**TASK TO COMPLETE**:
What is needed is an exact copy of all the lines below.

**RECORDS**:

····················

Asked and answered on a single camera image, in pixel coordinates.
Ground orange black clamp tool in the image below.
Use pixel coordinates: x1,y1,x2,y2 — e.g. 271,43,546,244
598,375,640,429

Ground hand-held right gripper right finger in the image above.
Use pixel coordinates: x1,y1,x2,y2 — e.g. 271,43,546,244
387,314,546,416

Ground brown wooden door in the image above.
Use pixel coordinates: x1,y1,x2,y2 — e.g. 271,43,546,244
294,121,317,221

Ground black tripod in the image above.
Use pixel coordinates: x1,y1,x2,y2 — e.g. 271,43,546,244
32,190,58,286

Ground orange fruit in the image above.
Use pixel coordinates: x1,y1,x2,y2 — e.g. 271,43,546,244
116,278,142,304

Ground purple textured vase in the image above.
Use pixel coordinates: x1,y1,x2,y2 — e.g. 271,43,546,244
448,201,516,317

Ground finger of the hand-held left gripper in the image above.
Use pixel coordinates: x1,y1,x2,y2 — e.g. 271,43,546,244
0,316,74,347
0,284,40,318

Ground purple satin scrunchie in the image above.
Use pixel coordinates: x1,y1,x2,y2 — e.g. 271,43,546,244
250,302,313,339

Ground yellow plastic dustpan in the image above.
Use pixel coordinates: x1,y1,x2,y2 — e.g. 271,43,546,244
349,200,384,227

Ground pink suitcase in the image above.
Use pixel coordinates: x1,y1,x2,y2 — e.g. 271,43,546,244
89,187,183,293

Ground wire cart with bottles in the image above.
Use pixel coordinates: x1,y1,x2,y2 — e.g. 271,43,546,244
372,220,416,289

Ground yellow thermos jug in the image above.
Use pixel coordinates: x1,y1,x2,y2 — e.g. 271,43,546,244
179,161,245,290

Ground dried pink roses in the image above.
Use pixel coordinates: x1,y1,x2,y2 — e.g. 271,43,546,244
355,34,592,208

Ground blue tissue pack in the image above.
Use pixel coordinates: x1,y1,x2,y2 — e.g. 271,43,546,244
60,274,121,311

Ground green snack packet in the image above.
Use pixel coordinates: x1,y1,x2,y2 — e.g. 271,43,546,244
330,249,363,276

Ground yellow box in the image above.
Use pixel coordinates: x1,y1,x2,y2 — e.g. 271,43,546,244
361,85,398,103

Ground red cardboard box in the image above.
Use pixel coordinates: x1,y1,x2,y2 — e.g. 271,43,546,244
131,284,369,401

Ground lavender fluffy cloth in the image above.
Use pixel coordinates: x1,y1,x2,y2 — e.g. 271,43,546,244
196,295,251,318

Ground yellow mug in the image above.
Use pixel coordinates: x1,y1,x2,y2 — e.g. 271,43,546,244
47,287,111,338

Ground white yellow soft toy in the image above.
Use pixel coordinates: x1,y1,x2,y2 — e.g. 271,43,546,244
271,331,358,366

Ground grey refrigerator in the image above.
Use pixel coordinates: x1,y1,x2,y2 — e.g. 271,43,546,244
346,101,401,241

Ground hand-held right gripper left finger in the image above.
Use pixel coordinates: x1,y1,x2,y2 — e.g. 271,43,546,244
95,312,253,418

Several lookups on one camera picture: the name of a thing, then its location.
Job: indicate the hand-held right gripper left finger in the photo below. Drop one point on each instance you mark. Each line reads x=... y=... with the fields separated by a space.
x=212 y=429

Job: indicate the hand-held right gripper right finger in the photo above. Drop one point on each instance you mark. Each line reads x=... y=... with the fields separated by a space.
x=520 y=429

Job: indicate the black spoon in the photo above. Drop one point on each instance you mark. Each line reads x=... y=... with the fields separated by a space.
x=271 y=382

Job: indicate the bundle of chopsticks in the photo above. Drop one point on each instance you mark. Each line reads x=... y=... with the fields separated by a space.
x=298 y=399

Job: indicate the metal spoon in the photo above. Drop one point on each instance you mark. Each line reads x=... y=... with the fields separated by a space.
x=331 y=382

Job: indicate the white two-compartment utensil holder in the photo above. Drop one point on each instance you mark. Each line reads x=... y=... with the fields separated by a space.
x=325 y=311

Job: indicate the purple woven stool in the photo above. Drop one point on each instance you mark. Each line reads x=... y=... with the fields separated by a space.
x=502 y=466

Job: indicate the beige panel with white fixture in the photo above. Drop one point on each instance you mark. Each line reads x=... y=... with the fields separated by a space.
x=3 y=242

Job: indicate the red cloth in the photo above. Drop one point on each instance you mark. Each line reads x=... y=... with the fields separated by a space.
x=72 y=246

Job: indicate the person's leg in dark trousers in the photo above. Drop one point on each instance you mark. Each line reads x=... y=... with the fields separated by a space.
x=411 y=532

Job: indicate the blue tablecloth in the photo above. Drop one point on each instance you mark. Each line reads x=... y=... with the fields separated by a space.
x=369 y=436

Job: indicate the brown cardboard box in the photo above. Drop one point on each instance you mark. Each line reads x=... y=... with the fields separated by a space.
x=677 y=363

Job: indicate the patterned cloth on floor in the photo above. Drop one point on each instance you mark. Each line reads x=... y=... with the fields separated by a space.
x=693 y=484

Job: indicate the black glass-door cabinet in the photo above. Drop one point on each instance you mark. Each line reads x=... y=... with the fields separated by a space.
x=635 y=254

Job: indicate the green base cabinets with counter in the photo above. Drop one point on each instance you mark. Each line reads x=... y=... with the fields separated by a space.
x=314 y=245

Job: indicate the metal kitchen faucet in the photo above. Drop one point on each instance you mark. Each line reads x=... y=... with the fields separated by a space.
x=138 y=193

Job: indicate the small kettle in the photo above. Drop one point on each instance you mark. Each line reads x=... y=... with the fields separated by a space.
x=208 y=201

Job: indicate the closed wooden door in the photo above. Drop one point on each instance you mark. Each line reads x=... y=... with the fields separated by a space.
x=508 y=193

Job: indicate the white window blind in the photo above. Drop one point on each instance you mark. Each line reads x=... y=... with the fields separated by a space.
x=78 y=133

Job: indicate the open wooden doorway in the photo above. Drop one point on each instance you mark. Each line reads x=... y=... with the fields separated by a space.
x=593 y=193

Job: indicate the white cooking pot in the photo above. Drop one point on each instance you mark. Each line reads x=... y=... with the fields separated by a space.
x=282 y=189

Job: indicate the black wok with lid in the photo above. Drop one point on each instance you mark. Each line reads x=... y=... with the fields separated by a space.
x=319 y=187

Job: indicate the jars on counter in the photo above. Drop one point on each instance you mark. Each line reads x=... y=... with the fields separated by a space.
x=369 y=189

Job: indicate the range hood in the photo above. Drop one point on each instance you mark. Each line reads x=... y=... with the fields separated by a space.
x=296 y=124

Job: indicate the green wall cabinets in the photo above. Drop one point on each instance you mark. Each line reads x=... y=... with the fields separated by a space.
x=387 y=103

····················

**EXERCISE RESULT**:
Asked and answered on a single camera image, in pixel coordinates.
Ground orange black clamp tool in the image below.
Use pixel coordinates: x1,y1,x2,y2 — e.g. 271,43,546,244
598,375,640,429

Ground hand-held right gripper right finger in the image above.
Use pixel coordinates: x1,y1,x2,y2 — e.g. 271,43,546,244
387,314,546,416

Ground brown wooden door in the image above.
Use pixel coordinates: x1,y1,x2,y2 — e.g. 271,43,546,244
294,121,317,221

Ground black tripod in the image above.
Use pixel coordinates: x1,y1,x2,y2 — e.g. 271,43,546,244
32,190,58,286

Ground orange fruit in the image above.
Use pixel coordinates: x1,y1,x2,y2 — e.g. 271,43,546,244
116,278,142,304

Ground purple textured vase in the image above.
Use pixel coordinates: x1,y1,x2,y2 — e.g. 271,43,546,244
448,201,516,317

Ground finger of the hand-held left gripper in the image above.
Use pixel coordinates: x1,y1,x2,y2 — e.g. 271,43,546,244
0,316,74,347
0,284,40,318

Ground purple satin scrunchie in the image above.
Use pixel coordinates: x1,y1,x2,y2 — e.g. 271,43,546,244
250,302,313,339

Ground yellow plastic dustpan in the image above.
Use pixel coordinates: x1,y1,x2,y2 — e.g. 271,43,546,244
349,200,384,227

Ground pink suitcase in the image above.
Use pixel coordinates: x1,y1,x2,y2 — e.g. 271,43,546,244
89,187,183,293

Ground wire cart with bottles in the image above.
Use pixel coordinates: x1,y1,x2,y2 — e.g. 271,43,546,244
372,220,416,289

Ground yellow thermos jug in the image above.
Use pixel coordinates: x1,y1,x2,y2 — e.g. 271,43,546,244
179,161,245,290

Ground dried pink roses in the image above.
Use pixel coordinates: x1,y1,x2,y2 — e.g. 271,43,546,244
355,34,592,208

Ground blue tissue pack in the image above.
Use pixel coordinates: x1,y1,x2,y2 — e.g. 271,43,546,244
60,274,121,311

Ground green snack packet in the image above.
Use pixel coordinates: x1,y1,x2,y2 — e.g. 271,43,546,244
330,249,363,276

Ground yellow box in the image above.
Use pixel coordinates: x1,y1,x2,y2 — e.g. 271,43,546,244
361,85,398,103

Ground red cardboard box in the image above.
Use pixel coordinates: x1,y1,x2,y2 — e.g. 271,43,546,244
131,284,369,401

Ground lavender fluffy cloth in the image above.
Use pixel coordinates: x1,y1,x2,y2 — e.g. 271,43,546,244
196,295,251,318

Ground yellow mug in the image above.
Use pixel coordinates: x1,y1,x2,y2 — e.g. 271,43,546,244
47,287,111,338

Ground white yellow soft toy in the image above.
Use pixel coordinates: x1,y1,x2,y2 — e.g. 271,43,546,244
271,331,358,366

Ground grey refrigerator in the image above.
Use pixel coordinates: x1,y1,x2,y2 — e.g. 271,43,546,244
346,101,401,241

Ground hand-held right gripper left finger in the image above.
Use pixel coordinates: x1,y1,x2,y2 — e.g. 271,43,546,244
95,312,253,418

Several lookups on one camera picture: the name of a thing, then its location.
Job: indicate the hand-held right gripper left finger in the photo below. Drop one point on each instance you mark. Each line reads x=... y=... with the fields separated by a space.
x=212 y=429

Job: indicate the hand-held right gripper right finger in the photo above. Drop one point on each instance you mark. Each line reads x=... y=... with the fields separated by a space.
x=520 y=429

Job: indicate the black spoon in the photo above. Drop one point on each instance you mark. Each line reads x=... y=... with the fields separated by a space.
x=271 y=382

Job: indicate the bundle of chopsticks in the photo above. Drop one point on each instance you mark. Each line reads x=... y=... with the fields separated by a space.
x=298 y=399

Job: indicate the metal spoon in the photo above. Drop one point on each instance you mark. Each line reads x=... y=... with the fields separated by a space.
x=331 y=382

Job: indicate the white two-compartment utensil holder in the photo above. Drop one point on each instance you mark. Each line reads x=... y=... with the fields separated by a space.
x=325 y=311

Job: indicate the purple woven stool in the photo above. Drop one point on each instance you mark. Each line reads x=... y=... with the fields separated by a space.
x=502 y=466

Job: indicate the beige panel with white fixture in the photo above. Drop one point on each instance you mark. Each line reads x=... y=... with the fields separated by a space.
x=3 y=242

Job: indicate the red cloth in the photo above. Drop one point on each instance you mark. Each line reads x=... y=... with the fields separated by a space.
x=72 y=246

Job: indicate the person's leg in dark trousers in the photo above. Drop one point on each instance you mark. Each line reads x=... y=... with the fields separated by a space.
x=411 y=532

Job: indicate the blue tablecloth in the photo above. Drop one point on each instance you mark. Each line reads x=... y=... with the fields separated by a space.
x=369 y=436

Job: indicate the brown cardboard box in the photo above. Drop one point on each instance you mark. Each line reads x=... y=... with the fields separated by a space.
x=677 y=363

Job: indicate the patterned cloth on floor in the photo above. Drop one point on each instance you mark. Each line reads x=... y=... with the fields separated by a space.
x=693 y=484

Job: indicate the black glass-door cabinet in the photo above. Drop one point on each instance you mark. Each line reads x=... y=... with the fields separated by a space.
x=635 y=254

Job: indicate the green base cabinets with counter in the photo above. Drop one point on each instance you mark. Each line reads x=... y=... with the fields separated by a space.
x=314 y=245

Job: indicate the metal kitchen faucet in the photo above. Drop one point on each instance you mark. Each line reads x=... y=... with the fields separated by a space.
x=138 y=193

Job: indicate the small kettle in the photo above. Drop one point on each instance you mark. Each line reads x=... y=... with the fields separated by a space.
x=208 y=201

Job: indicate the closed wooden door in the photo above. Drop one point on each instance you mark. Each line reads x=... y=... with the fields separated by a space.
x=508 y=193

Job: indicate the white window blind in the photo above. Drop one point on each instance you mark. Each line reads x=... y=... with the fields separated by a space.
x=78 y=133

Job: indicate the open wooden doorway in the photo above. Drop one point on each instance you mark. Each line reads x=... y=... with the fields separated by a space.
x=593 y=193

Job: indicate the white cooking pot in the photo above. Drop one point on each instance you mark. Each line reads x=... y=... with the fields separated by a space.
x=282 y=189

Job: indicate the black wok with lid in the photo above. Drop one point on each instance you mark. Each line reads x=... y=... with the fields separated by a space.
x=319 y=187

Job: indicate the jars on counter in the photo above. Drop one point on each instance you mark. Each line reads x=... y=... with the fields separated by a space.
x=369 y=189

Job: indicate the range hood in the photo above. Drop one point on each instance you mark. Each line reads x=... y=... with the fields separated by a space.
x=296 y=124

Job: indicate the green wall cabinets in the photo above. Drop one point on each instance you mark. Each line reads x=... y=... with the fields separated by a space.
x=387 y=103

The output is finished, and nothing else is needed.